Marchant has continued to demand a “full forensic audit” of the 2020 election. In August 2021, Marchant spoke at a conference in Las Vegas for a group aligned with QAnon conspiracy theorists. At the time, Marchant denied knowing the group was affiliated with QAnon. He posted on Facebook a Las Vegas Review about his appearance and included a response he’d sent to the reporter.
“My work exposing the election fraud in Nevada has a lot of people very nervous,” Marchant wrote. “The Communist/Socialist/Rino Cabal is coming after me hard. A lot of great things will happen in the near future regarding exposing the election fraud here in Nevada. Stay Tuned!!!”

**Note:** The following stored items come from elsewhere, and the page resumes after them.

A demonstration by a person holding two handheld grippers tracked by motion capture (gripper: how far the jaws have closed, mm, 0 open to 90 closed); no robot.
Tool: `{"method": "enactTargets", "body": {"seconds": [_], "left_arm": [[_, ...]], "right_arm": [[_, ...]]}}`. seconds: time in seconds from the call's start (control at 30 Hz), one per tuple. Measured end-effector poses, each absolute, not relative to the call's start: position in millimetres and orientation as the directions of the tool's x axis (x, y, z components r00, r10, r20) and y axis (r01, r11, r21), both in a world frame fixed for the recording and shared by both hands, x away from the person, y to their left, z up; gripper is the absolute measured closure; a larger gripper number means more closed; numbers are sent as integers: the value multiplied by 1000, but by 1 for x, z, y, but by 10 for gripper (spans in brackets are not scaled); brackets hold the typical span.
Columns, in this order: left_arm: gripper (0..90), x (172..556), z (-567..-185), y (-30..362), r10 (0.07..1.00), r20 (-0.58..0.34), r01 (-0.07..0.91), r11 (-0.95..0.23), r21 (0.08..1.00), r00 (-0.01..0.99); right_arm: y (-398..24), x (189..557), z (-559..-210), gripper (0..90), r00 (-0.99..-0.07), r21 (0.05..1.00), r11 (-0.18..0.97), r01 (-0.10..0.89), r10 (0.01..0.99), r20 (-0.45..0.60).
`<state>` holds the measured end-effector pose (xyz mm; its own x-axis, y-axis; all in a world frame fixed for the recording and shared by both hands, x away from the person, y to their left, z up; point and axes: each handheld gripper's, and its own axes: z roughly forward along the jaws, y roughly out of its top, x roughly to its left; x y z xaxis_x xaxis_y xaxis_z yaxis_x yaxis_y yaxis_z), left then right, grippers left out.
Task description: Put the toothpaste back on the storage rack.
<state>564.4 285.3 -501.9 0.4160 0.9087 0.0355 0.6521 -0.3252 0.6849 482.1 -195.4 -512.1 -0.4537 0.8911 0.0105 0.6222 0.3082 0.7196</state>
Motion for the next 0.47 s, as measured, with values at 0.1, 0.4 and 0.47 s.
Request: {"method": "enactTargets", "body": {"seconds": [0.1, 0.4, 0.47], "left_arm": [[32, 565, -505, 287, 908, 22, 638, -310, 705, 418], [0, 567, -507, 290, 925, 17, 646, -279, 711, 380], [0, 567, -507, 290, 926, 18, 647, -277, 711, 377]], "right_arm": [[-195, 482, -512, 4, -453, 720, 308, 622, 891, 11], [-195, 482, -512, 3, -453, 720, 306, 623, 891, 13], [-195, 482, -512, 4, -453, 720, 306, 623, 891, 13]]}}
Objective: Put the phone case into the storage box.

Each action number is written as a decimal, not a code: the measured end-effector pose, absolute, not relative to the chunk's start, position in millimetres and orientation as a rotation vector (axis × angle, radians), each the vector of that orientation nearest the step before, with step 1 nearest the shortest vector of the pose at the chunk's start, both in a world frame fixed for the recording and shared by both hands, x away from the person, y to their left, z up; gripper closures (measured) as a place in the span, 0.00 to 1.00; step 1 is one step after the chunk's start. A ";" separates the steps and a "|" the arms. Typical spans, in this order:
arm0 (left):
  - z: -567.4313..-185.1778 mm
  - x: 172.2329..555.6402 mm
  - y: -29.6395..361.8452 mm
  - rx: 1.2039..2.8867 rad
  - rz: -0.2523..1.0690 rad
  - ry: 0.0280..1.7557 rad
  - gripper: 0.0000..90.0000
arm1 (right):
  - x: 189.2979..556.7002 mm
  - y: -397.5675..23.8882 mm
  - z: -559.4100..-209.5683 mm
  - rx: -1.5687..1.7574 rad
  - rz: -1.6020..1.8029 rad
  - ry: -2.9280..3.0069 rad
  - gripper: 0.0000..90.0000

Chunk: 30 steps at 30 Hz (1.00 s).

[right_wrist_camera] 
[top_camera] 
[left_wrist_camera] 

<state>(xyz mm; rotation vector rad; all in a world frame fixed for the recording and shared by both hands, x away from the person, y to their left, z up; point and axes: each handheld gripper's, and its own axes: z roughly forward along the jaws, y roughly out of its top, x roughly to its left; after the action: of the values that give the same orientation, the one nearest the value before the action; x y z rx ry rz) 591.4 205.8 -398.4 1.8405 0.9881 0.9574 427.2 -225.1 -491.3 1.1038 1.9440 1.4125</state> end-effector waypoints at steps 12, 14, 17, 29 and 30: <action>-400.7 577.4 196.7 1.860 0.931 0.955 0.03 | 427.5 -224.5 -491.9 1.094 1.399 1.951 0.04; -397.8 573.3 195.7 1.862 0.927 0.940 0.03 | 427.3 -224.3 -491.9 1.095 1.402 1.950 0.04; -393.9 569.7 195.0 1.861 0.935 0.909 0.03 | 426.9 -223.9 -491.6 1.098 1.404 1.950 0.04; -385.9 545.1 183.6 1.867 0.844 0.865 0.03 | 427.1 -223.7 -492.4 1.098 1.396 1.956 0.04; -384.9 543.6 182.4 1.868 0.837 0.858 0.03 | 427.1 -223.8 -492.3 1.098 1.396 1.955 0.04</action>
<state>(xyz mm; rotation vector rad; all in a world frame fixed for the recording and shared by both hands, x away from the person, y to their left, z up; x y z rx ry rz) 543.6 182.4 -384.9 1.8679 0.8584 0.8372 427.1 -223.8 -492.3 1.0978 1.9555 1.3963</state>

Despite his steadfast support for Trump and continued efforts to delegitimize the 2020 results, Marchant was not one of the dozens of candidates to officially receive Trump’s endorsement, though several Trump allies encouraged Marchant to run, people familiar with the matter said.
Trump’s record has been mixed. In Michigan, Trump and his allies worked the phones to ensure that Karamo got the nomination, according to people familiar with the matter. In Georgia, he regularly talked to Hice, the nominee who lost to Raffensperger, whom Trump despised for not blocking Biden’s win there.
The Tuesday primary was the first since Congress began holding public hearings on the Capitol riot, revealing that top Trump administration officials knew there was no basis for claims of voter fraud and told the president so.
Annie Linskey contributed to this report.